● Task details: Among the entries below, one stretch runs from the line that contains "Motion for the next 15" through the line that contains "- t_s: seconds". Repeat that stretch exactly, ends included, and only that.

[Stored data entries]
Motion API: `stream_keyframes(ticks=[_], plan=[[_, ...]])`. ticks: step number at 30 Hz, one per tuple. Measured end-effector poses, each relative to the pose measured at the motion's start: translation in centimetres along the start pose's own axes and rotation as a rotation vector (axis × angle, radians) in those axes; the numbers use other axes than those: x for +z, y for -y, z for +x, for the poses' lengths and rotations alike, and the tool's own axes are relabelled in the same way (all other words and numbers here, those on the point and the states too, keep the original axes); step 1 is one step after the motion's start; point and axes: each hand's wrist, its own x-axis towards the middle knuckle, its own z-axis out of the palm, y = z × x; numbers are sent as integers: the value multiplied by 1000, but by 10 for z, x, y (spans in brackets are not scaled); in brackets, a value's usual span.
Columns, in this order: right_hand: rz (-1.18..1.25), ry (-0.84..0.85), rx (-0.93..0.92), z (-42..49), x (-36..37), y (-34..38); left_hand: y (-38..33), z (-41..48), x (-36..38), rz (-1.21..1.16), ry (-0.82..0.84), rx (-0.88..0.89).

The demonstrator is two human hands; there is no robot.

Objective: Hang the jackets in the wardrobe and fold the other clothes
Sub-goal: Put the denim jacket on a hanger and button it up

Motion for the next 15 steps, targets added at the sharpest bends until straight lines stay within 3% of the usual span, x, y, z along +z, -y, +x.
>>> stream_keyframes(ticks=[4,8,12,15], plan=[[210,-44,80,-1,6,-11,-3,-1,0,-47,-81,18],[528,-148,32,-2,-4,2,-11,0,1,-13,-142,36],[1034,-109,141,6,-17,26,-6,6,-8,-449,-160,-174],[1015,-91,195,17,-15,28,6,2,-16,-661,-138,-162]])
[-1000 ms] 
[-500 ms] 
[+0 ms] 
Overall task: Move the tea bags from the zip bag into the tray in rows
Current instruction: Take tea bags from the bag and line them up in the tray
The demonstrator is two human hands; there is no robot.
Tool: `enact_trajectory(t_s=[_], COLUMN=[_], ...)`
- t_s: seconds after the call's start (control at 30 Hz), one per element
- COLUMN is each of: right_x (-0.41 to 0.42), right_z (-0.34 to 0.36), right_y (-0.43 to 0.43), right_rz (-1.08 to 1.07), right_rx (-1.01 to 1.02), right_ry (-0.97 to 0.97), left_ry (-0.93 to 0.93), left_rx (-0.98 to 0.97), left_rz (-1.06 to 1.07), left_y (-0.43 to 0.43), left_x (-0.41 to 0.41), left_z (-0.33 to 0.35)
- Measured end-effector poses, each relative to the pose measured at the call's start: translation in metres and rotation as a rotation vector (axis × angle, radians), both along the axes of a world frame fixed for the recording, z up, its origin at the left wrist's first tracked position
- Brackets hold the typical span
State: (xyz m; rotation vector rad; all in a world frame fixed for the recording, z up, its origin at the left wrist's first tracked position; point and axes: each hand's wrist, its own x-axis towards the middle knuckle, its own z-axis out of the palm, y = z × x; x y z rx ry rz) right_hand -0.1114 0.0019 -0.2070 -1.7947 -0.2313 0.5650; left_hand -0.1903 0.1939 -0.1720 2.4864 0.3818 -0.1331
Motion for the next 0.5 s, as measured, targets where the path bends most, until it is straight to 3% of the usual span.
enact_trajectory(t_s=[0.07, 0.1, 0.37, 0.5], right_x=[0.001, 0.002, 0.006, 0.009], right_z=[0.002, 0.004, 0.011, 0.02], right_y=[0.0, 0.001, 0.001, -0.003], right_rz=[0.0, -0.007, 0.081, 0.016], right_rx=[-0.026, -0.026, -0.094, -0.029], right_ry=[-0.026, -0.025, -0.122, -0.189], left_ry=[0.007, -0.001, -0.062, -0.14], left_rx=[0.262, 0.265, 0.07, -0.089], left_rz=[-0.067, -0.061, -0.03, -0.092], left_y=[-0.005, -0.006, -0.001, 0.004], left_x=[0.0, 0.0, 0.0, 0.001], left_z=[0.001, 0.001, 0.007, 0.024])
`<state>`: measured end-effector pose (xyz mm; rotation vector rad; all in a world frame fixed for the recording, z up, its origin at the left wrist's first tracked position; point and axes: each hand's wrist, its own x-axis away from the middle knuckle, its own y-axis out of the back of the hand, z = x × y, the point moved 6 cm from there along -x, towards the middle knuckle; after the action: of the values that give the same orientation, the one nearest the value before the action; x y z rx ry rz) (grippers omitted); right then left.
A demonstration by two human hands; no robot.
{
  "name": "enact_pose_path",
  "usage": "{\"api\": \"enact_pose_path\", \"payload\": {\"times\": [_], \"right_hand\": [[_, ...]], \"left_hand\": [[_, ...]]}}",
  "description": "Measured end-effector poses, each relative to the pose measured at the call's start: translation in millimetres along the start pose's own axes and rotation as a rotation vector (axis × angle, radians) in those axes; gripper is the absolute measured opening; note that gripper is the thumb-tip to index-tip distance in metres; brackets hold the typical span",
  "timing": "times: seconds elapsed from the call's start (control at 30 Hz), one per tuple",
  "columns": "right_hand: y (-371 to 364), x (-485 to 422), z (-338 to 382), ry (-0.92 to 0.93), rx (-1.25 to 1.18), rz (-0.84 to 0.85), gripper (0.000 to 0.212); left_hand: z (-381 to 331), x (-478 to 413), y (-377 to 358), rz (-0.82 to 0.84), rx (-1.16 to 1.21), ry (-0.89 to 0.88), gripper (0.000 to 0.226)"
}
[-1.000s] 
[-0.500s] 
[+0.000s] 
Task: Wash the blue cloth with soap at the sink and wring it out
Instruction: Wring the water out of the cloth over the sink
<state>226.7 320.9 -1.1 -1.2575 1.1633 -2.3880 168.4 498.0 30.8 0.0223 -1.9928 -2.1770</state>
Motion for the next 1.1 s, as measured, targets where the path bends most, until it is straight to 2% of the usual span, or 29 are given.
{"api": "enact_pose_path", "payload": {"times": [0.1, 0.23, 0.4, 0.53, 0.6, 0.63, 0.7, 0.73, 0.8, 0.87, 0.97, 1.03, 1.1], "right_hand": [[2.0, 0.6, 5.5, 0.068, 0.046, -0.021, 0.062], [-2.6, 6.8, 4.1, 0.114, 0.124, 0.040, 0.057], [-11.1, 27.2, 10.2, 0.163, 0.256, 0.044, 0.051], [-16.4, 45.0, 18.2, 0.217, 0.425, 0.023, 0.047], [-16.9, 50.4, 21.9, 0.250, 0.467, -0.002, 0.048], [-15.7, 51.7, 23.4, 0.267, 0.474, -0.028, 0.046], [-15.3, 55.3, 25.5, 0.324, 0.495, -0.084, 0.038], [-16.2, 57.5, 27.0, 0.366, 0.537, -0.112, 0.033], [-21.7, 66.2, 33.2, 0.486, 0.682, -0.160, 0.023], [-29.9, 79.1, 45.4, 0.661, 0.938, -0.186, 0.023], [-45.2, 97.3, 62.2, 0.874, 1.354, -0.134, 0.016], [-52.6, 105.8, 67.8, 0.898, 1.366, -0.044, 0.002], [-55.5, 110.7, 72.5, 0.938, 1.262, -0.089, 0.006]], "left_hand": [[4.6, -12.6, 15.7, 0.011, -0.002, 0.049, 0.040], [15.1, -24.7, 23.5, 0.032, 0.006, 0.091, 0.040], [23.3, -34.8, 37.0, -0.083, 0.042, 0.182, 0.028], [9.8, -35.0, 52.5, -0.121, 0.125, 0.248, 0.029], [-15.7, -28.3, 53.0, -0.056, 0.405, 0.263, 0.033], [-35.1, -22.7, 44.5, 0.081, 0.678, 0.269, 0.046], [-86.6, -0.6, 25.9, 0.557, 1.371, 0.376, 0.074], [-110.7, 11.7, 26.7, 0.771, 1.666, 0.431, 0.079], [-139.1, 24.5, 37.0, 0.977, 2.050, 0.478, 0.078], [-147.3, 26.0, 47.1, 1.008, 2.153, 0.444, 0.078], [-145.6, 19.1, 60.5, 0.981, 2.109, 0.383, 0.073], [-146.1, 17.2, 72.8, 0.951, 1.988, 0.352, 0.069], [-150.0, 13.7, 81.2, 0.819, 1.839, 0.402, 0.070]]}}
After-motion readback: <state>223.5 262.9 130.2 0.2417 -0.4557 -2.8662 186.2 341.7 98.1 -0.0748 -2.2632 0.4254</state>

● Solution for this task:
Motion for the next 15 steps, targets added at the sharpest bends until straight lines stay within 3% of the usual span, x, y, z along +z, -y, +x.
>>> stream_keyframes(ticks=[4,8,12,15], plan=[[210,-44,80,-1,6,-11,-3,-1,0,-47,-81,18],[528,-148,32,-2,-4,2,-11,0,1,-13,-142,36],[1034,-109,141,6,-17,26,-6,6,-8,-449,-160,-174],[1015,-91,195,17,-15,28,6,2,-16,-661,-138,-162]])
[-1000 ms] 
[-500 ms] 
[+0 ms] 
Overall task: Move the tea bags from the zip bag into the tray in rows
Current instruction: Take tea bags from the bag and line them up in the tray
The demonstrator is two human hands; there is no robot.
Tool: `enact_trajectory(t_s=[_], COLUMN=[_], ...)`
- t_s: seconds after the call's start (control at 30 Hz), one per element

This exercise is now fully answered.